Reproduce word for word the lines between those holding "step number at" and "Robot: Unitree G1", inclusive, and nothing else from the data below.

*** Supplied data Section Begins ***

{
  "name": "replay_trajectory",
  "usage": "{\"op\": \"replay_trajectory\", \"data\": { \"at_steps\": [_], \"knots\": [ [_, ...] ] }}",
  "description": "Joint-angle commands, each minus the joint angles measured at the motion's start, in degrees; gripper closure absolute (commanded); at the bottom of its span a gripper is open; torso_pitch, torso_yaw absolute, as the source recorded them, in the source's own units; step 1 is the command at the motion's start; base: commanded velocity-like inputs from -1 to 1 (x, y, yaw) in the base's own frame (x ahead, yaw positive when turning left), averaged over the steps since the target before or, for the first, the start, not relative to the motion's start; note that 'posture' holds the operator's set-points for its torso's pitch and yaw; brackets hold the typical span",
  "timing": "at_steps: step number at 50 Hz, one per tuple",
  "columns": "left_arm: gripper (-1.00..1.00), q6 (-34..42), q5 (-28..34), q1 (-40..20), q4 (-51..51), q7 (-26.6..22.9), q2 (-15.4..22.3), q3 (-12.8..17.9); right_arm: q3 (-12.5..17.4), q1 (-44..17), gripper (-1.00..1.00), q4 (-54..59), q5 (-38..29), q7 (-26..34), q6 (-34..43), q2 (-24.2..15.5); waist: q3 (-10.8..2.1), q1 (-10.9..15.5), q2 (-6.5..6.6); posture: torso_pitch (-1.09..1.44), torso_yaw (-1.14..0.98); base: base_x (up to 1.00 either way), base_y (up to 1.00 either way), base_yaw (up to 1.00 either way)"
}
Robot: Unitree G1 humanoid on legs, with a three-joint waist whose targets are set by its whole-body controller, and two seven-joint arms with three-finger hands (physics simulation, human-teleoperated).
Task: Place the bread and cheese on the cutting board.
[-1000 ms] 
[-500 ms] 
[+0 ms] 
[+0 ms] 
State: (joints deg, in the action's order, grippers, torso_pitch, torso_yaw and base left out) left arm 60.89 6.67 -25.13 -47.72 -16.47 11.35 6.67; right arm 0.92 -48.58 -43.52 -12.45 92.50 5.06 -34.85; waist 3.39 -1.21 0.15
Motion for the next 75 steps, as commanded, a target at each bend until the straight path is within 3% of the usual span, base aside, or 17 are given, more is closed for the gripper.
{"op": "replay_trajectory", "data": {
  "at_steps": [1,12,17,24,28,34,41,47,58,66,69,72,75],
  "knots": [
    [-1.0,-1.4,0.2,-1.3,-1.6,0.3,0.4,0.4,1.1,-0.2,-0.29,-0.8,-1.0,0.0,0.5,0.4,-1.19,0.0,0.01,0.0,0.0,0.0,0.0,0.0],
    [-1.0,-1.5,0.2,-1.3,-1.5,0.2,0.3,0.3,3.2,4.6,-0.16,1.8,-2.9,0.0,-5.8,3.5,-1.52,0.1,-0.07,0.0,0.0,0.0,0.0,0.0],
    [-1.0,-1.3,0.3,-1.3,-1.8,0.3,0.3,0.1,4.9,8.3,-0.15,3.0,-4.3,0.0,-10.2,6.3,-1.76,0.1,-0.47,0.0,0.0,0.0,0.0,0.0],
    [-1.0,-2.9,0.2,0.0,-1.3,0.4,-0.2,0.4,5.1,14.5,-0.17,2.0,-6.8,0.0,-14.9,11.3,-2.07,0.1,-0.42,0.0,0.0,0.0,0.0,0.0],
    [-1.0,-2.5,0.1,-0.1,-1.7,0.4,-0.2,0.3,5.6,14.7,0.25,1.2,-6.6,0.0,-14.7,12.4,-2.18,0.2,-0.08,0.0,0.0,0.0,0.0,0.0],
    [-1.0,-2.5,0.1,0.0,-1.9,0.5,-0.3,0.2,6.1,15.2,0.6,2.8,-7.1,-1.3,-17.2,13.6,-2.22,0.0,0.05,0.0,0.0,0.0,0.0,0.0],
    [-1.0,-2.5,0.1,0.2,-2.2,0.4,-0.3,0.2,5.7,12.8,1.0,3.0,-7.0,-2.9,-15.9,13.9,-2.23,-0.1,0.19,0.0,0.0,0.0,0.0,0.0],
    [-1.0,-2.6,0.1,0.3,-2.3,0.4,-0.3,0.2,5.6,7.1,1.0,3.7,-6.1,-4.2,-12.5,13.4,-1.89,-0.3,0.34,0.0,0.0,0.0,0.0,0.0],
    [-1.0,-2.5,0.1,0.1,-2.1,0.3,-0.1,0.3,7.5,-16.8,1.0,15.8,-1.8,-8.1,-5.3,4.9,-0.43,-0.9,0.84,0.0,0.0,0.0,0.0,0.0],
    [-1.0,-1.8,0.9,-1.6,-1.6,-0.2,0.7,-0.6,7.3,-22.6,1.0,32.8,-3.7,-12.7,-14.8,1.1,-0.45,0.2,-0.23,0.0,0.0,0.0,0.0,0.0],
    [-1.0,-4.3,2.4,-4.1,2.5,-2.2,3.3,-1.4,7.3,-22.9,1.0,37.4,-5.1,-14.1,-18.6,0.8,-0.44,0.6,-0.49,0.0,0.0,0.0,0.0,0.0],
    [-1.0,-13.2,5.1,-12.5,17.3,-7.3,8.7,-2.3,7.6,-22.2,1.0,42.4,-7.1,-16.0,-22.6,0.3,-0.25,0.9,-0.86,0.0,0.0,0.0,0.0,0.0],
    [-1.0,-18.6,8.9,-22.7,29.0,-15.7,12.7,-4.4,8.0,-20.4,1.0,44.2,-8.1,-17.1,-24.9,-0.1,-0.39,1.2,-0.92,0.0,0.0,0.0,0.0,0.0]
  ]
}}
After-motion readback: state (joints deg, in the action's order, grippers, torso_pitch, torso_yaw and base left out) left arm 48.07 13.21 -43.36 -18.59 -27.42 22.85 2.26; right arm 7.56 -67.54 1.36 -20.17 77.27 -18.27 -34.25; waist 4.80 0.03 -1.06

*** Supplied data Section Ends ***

Worked solution -
  "timing": "at_steps: step number at 50 Hz, one per tuple",
  "columns": "left_arm: gripper (-1.00..1.00), q6 (-34..42), q5 (-28..34), q1 (-40..20), q4 (-51..51), q7 (-26.6..22.9), q2 (-15.4..22.3), q3 (-12.8..17.9); right_arm: q3 (-12.5..17.4), q1 (-44..17), gripper (-1.00..1.00), q4 (-54..59), q5 (-38..29), q7 (-26..34), q6 (-34..43), q2 (-24.2..15.5); waist: q3 (-10.8..2.1), q1 (-10.9..15.5), q2 (-6.5..6.6); posture: torso_pitch (-1.09..1.44), torso_yaw (-1.14..0.98); base: base_x (up to 1.00 either way), base_y (up to 1.00 either way), base_yaw (up to 1.00 either way)"
}
Robot: Unitree G1 humanoid on legs, with a three-joint waist whose targets are set by its whole-body controller, and two seven-joint arms with three-finger hands (physics simulation, human-teleoperated).

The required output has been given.